A Tutorial on the Spoofax Language Workbench
The Spoofax language workbench supports the high-level definition of (domain-specific) programming languages by means of meta-languages and the automatic derivation of implementations from such definitions. A declarative meta-language allows the language designer to abstract from irrelevant implementation details and focus on the essence of a language.
In this interactive tutorial we will build a front-end for a small language in Spoofax using SDF3 and Statix.
We will be examining a (work in progress) Spoofax language definition of the ‘modular module system’ presented by Xavier Leroy in the JFP paper A modular module system.
We will do a walk through of the SDF3 and Statix code of the project, try out the generated editor, write a couple of SPT tests, and perhaps we’ll try an extension of the language with some simple construct.
The code of the project is at
If you want to follow along, install the Spoofax Language Workbench from http://metaborg.org
I am using a nightly build of Spoofax. So, I’m not sure that the current stable version or the current nightly build will work with the language project.
Eelco Visser is Antoni van Leeuwenhoek Professor of Computer Science and chair of the Programming Languages Group at Delft University of Technology. His current research is on the foundation and implementation of declarative specification of programming languages.
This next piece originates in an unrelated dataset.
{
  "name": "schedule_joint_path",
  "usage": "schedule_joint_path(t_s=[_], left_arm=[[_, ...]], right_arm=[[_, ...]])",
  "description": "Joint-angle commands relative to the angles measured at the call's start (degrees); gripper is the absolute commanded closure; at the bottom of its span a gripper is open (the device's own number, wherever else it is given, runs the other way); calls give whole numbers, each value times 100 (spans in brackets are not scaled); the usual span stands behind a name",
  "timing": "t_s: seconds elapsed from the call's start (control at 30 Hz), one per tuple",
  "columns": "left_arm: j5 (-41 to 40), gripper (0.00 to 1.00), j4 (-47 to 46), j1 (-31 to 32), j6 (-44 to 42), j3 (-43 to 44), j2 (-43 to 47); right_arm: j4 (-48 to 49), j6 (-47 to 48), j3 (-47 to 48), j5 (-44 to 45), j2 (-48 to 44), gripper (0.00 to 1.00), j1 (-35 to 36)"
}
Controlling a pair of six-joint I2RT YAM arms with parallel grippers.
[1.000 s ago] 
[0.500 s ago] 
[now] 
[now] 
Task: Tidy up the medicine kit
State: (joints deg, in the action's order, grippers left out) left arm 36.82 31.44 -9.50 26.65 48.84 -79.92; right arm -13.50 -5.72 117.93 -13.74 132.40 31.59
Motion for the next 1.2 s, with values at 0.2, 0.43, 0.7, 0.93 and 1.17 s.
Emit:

He studied at the University of Amsterdam (master 1993; doctorate 1997), and worked at the Oregon Graduate Institute (postdoc 1997-1998), Utrecht University (assistant professor 1998-2006), and TU Delft (associate professor 2006-2013, full professor since 2013).
His research interests include (domain-specific) programming languages, language engineering, program transformation, and declarative language definition. With his students he has designed and implemented the Spoofax language workbench, as well as several domain-specific languages, including DSLs for syntax definition (SDF3), program transformation (Stratego), static semantics (Statix), software deployment (Nix), and web application development (WebDSL). Applications of WebDSL include the researchr conference hosting site and the WebLab learning management system.